Input data:
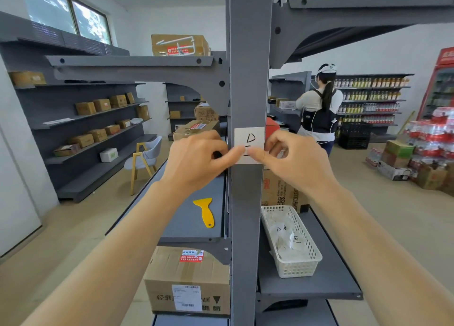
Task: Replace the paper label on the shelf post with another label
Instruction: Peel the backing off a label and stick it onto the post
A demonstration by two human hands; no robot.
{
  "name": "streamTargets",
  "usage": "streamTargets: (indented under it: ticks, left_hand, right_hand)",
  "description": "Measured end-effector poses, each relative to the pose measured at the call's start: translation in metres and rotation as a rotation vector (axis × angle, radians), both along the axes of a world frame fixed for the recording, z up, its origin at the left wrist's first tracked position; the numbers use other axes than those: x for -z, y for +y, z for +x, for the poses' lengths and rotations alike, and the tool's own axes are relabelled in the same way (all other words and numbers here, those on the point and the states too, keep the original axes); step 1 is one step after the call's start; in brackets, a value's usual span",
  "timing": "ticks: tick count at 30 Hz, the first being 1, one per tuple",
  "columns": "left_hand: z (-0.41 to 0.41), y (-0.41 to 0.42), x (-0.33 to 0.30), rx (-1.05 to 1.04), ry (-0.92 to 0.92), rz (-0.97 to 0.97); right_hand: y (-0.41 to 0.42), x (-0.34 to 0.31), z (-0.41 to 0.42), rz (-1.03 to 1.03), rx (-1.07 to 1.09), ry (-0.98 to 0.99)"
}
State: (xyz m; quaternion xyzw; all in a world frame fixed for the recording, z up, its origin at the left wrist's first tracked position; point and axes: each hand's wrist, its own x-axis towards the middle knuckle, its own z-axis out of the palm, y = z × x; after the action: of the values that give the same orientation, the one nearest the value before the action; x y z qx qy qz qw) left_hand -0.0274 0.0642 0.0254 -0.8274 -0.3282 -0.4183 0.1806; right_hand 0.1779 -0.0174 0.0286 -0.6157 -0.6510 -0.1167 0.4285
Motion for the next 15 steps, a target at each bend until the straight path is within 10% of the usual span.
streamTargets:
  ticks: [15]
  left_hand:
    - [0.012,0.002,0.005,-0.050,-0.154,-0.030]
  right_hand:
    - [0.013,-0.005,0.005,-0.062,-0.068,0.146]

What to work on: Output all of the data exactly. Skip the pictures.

Answer to this problem:
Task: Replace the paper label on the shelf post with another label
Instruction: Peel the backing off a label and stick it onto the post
A demonstration by two human hands; no robot.
{
  "name": "streamTargets",
  "usage": "streamTargets: (indented under it: ticks, left_hand, right_hand)",
  "description": "Measured end-effector poses, each relative to the pose measured at the call's start: translation in metres and rotation as a rotation vector (axis × angle, radians), both along the axes of a world frame fixed for the recording, z up, its origin at the left wrist's first tracked position; the numbers use other axes than those: x for -z, y for +y, z for +x, for the poses' lengths and rotations alike, and the tool's own axes are relabelled in the same way (all other words and numbers here, those on the point and the states too, keep the original axes); step 1 is one step after the call's start; in brackets, a value's usual span",
  "timing": "ticks: tick count at 30 Hz, the first being 1, one per tuple",
  "columns": "left_hand: z (-0.41 to 0.41), y (-0.41 to 0.42), x (-0.33 to 0.30), rx (-1.05 to 1.04), ry (-0.92 to 0.92), rz (-0.97 to 0.97); right_hand: y (-0.41 to 0.42), x (-0.34 to 0.31), z (-0.41 to 0.42), rz (-1.03 to 1.03), rx (-1.07 to 1.09), ry (-0.98 to 0.99)"
}
State: (xyz m; quaternion xyzw; all in a world frame fixed for the recording, z up, its origin at the left wrist's first tracked position; point and axes: each hand's wrist, its own x-axis towards the middle knuckle, its own z-axis out of the palm, y = z × x; after the action: of the values that give the same orientation, the one nearest the value before the action; x y z qx qy qz qw) left_hand -0.0274 0.0642 0.0254 -0.8274 -0.3282 -0.4183 0.1806; right_hand 0.1779 -0.0174 0.0286 -0.6157 -0.6510 -0.1167 0.4285
Motion for the next 15 steps, a target at each bend until the straight path is within 10% of the usual span.
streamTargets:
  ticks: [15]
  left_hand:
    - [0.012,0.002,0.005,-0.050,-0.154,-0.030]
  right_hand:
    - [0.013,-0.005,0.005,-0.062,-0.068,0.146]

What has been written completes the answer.